¿En qué piezas o proyectos has estado trabajando últimamente?
Últimamente estoy trabajando en una serie de fotografías de los cables de Guadalajara. Quiero exhibir las deficiencias de las obras públicas y la falta de mantenimiento en las calles a través de los postes de luz que adornan múltiples fachadas, calles y cielos de nuestra ciudad. Los cables de la ciudad. Esas rayas en el cielo, los rollos colgantes sin sentido y los postes que contaminan el paisaje urbano son, para mí, una muestra del desorden visual y estructural que vivimos.

Las raíces de los árboles, en cambio, penetran y se ajustan a las banquetas y parques de la ciudad. Paralelas a los cables, pero como una antítesis de lo urbano, las raíces siguen un patrón y un orden que, en mi opinión, inspiran la idea de una ciudad conectada y organizada, con un propósito común: el bienestar de los tapatíos.

Busco una ciudad que no solo sea hermosa, sino también funcional. A través de esta analogía, quiero invitar a la reflexión y a la conciencia sobre la importancia de la planeación urbana.

Además de los cables, también busco retratar constantemente personas. Mi estilo es muy documental y, creo, también íntimo. Muchas veces no tomo una foto solo porque “se ve bonita”; busco conocer a las personas y su entorno antes de retratarlas.

¿Qué aprendiste (o desaprendiste) mientras trabajabas en ello?
Creo que más allá de que una imagen se vea bonita, es decir, que siga reglas de composición como la regla de tercios, las proporciones o las bases de la fotografía, descubrí que no solo se trata de posicionar al sujeto en el lugar indicado, sino más bien de observar con detenimiento y encontrar la parte más interesante de la imagen.

Una vez encontrado esto, se trata de jugar con el entorno y con lo que uno tiene (o no) a disposición para transmitir la emoción o el mensaje que uno ve. Creo que, a lo que quiero llegar, es que tomar la foto desde la intención es lo más importante para conectar con la audiencia.

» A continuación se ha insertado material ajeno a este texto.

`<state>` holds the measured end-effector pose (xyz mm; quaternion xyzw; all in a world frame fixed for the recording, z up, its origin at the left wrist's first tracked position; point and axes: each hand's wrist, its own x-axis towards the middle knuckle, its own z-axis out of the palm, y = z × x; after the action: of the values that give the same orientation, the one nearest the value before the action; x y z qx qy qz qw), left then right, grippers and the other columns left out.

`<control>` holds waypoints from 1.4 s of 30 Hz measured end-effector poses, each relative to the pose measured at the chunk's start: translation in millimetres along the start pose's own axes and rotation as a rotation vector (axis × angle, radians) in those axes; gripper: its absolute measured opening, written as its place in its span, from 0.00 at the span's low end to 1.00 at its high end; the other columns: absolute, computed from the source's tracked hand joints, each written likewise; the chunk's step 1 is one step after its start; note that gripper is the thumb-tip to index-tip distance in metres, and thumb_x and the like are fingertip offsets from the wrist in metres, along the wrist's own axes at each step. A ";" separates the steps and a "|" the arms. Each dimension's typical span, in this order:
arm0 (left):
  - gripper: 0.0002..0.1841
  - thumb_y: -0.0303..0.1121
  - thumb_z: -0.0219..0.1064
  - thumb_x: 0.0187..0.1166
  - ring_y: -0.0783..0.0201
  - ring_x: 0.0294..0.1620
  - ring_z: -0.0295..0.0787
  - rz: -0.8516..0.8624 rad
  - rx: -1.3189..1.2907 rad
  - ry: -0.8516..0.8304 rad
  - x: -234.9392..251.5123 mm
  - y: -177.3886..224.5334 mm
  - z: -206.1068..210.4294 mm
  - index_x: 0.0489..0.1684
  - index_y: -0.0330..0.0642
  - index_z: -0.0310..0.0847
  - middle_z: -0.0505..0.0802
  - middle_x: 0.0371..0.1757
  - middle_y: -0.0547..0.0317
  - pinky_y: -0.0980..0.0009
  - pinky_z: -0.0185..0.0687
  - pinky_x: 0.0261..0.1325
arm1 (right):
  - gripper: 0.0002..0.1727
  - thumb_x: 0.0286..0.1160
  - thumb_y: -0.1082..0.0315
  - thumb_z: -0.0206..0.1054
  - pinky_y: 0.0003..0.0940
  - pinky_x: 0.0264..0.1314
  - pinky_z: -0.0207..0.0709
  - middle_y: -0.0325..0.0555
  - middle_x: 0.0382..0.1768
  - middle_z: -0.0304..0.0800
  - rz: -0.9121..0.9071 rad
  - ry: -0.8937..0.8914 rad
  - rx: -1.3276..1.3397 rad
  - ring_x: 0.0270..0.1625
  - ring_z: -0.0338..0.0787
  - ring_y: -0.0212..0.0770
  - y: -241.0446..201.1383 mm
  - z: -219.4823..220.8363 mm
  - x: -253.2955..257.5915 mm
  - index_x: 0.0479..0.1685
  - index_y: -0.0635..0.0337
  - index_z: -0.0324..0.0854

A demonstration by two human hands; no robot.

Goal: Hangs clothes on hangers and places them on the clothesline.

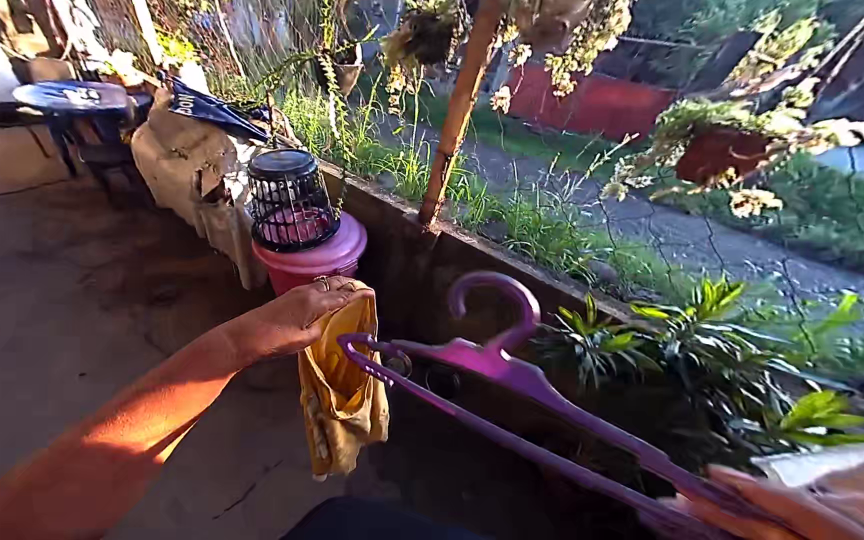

¿Qué palabras, ideas o emociones te rondaban la cabeza?
La curiosidad, el amor, el deseo y la amistad son cosas que me mueven. Las caminatas solitarias, donde volteo a ver hacia arriba, abajo o atrás, me inspiran constantemente.

¿Hubo alguna conversación, película, música o libro que se haya colado en ese trabajo?
Hablando con una persona muy cercana a mí sobre la muerte y el propósito de la vida, una vez llegó a preguntarme: ¿por qué tomas fotos? Creo que es una pregunta similar a por qué hacemos lo que hacemos. Creo que hago fotos para recordar, para hacer ese momento mío y, finalmente, para que los demás puedan ver a través de mis ojos y ver lo que siento.

¿Qué fue lo más difícil que has enfrentado últimamente en tu proceso creativo?
Empezar. Lo más difícil siempre es empezar. Uno puede decir fácilmente que va a hacer algo y hacerse ideas, pero accionar la primera pieza del dominó es siempre lo más complicado. Después de eso, solo queda dejarse fluir.

¿Cuál es tu restaurante favorito y qué nos recomiendas pedir?
¡Nagano! Amo a la gente de ahí, los considero mi familia. Recomiendo mucho la Lima Negra; es receta de Dani, un amigo, y la ejecuta mi familia naganiense.

Si están en Guadalajara, vayan a Nagano, está muy cerca del Expiatorio.

Si este mes tu vida fuera una película, ¿qué título tendría y quién haría el soundtrack?
El título sería: Así también se debe de ver el amor.

El soundtrack definitivamente lo haría Ed Maverick.

Recomiéndanos uno o más artistas que sigas, que te inspiren, y dinos qué es lo que más te gusta de su trabajo o de su forma de trabajar.
Me inspira mucho el arte de Saramethystt, AlexFinalAhoraMaldito y Jason Kummerfeldt.